TASK TO CARRY OUT
Your task is to transcribe the lines from the start of the data below through the line containing "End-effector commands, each", inclusive, exactly as they stand and without the pictures.

━━━━━━━━━━

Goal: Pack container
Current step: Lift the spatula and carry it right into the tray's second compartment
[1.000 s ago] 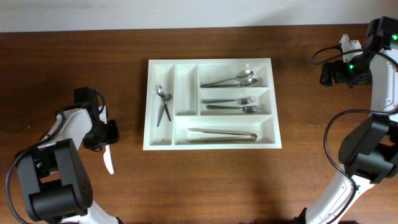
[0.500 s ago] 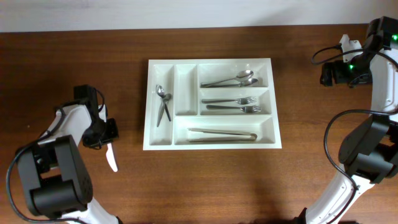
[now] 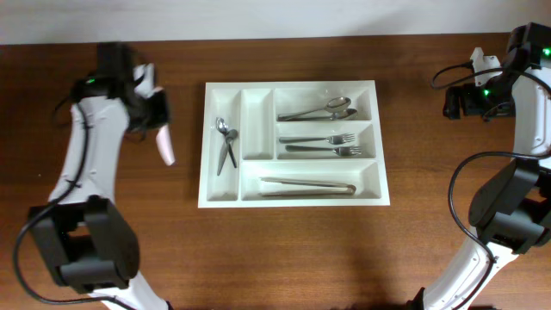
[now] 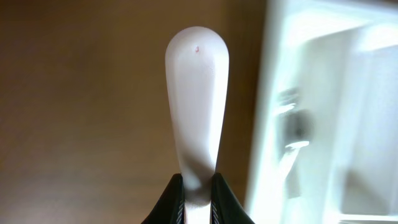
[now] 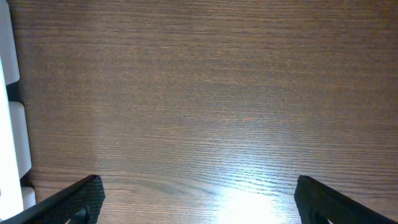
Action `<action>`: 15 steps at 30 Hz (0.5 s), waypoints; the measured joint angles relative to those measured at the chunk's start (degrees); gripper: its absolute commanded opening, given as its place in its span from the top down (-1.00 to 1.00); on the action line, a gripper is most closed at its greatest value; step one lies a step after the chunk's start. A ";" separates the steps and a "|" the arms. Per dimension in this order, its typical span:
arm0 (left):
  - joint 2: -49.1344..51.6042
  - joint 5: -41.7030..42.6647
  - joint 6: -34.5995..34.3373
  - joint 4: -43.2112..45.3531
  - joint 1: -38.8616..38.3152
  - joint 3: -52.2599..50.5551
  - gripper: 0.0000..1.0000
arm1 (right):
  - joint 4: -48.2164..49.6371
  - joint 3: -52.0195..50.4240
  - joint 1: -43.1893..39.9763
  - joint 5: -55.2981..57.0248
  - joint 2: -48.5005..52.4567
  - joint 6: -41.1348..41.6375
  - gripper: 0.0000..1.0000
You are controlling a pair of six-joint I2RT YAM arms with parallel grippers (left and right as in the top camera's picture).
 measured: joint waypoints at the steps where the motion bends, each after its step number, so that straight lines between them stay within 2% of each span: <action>1: 0.00 0.26 0.02 0.92 -1.75 0.81 0.95 | 0.00 0.00 0.00 0.00 0.00 0.00 -0.97; 10: 0.33 0.72 0.02 12.13 -18.49 1.66 0.96 | 0.00 0.00 0.00 0.02 0.00 -0.02 -0.97; 15: 3.85 -0.07 -0.48 16.28 -22.60 1.77 0.96 | 0.02 0.00 0.00 0.02 0.00 -0.02 -0.97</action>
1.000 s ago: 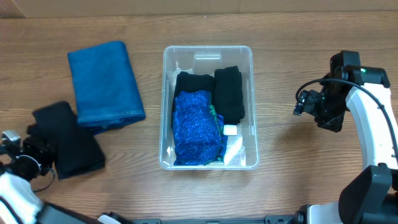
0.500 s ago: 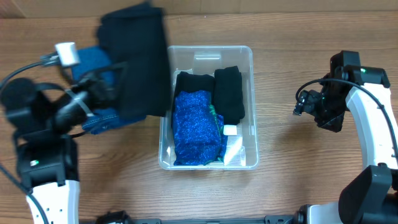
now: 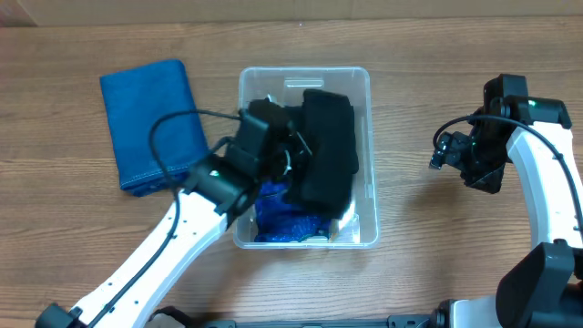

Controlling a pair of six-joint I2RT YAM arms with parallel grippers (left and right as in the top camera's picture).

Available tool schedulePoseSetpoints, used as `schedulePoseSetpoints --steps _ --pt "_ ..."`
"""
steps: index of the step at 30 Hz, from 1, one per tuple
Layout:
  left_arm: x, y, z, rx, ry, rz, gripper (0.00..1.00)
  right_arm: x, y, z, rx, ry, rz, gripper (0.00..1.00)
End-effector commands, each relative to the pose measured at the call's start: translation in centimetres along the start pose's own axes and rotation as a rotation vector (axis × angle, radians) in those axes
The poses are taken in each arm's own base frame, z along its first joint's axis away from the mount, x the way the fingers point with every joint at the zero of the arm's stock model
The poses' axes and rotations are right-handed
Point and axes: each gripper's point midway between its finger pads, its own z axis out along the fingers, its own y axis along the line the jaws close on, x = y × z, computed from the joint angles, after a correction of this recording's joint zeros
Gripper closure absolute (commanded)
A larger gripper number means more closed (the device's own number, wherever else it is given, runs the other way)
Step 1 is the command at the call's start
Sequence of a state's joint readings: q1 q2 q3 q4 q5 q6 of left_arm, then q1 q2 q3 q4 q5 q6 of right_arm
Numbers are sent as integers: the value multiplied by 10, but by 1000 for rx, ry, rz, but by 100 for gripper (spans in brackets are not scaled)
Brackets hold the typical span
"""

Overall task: Pack container
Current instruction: 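Place the black cloth into the bin's right half and release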

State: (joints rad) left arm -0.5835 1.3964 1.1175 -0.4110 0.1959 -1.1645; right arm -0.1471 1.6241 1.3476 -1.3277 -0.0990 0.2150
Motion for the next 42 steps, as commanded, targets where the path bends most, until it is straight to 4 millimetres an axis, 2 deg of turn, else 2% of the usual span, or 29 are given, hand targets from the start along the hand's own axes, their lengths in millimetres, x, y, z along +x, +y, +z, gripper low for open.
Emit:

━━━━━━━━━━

YOUR SOLUTION
Goal: Pack container
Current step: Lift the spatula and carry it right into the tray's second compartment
[1.000 s ago] 
[0.500 s ago] 
[now] 
[now] 
[now] 
Action `<action>`: 15 steps at 30 Hz (0.5 s), waypoints; the measured joint angles relative to those measured at the chunk's start (degrees); gripper: its absolute commanded opening, given as its place in its span from the top down (-1.00 to 1.00); on the action line, a gripper is most closed at its greatest value; step one lies a step after the chunk's start. A ";" separates the steps and a "|" the arms. Per dimension in this order, its typical span:
arm0 (left):
  - joint 2: -49.1344..51.6042
  - joint 5: -41.7030..42.6647
  - joint 6: -34.5995..34.3373
  - joint 4: -43.2112..45.3531
  - joint 1: -38.8616..38.3152
  - joint 3: -52.2599..50.5551
  - gripper: 0.0000..1.0000
arm1 (right):
  - joint 4: -48.2164..49.6371
  - joint 3: -52.0195..50.4240
  - joint 1: -43.1893..39.9763
  - joint 5: -55.2981..57.0248
  - joint 2: -48.5005..52.4567
  - joint 6: -41.1348..41.6375
  - gripper: 0.0000..1.0000
You are controlling a pair of six-joint I2RT YAM arms with parallel grippers (left and right as in the top camera's picture).
 measured: joint waypoints at the steps where the motion bends, each after its step number, so that straight lines between them stay within 2% of each span: <action>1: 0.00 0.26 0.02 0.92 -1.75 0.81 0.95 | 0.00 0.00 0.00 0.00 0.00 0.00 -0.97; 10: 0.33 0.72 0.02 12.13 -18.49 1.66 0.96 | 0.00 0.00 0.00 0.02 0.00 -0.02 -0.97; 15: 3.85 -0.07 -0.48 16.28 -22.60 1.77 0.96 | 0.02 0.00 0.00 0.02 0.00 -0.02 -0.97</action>
1.000 s ago: 
0.500 s ago: 
now: 

Controlling a pair of six-joint I2RT YAM arms with parallel grippers (left and right as in the top camera's picture).

Available tool schedulePoseSetpoints, used as `schedulePoseSetpoints --steps _ --pt "_ ..."`
"""
steps: index of the step at 30 Hz, from 1, one per tuple
Layout:
  left_arm: x, y, z, rx, ry, rz, gripper (0.00..1.00)
  right_arm: x, y, z, rx, ry, rz, gripper (0.00..1.00)
End-effector commands, each relative to the pose measured at the call's start: translation in centimetres along the start pose's own axes and rotation as a rotation vector (axis × angle, radians) in those axes

What was asked now has a complete answer.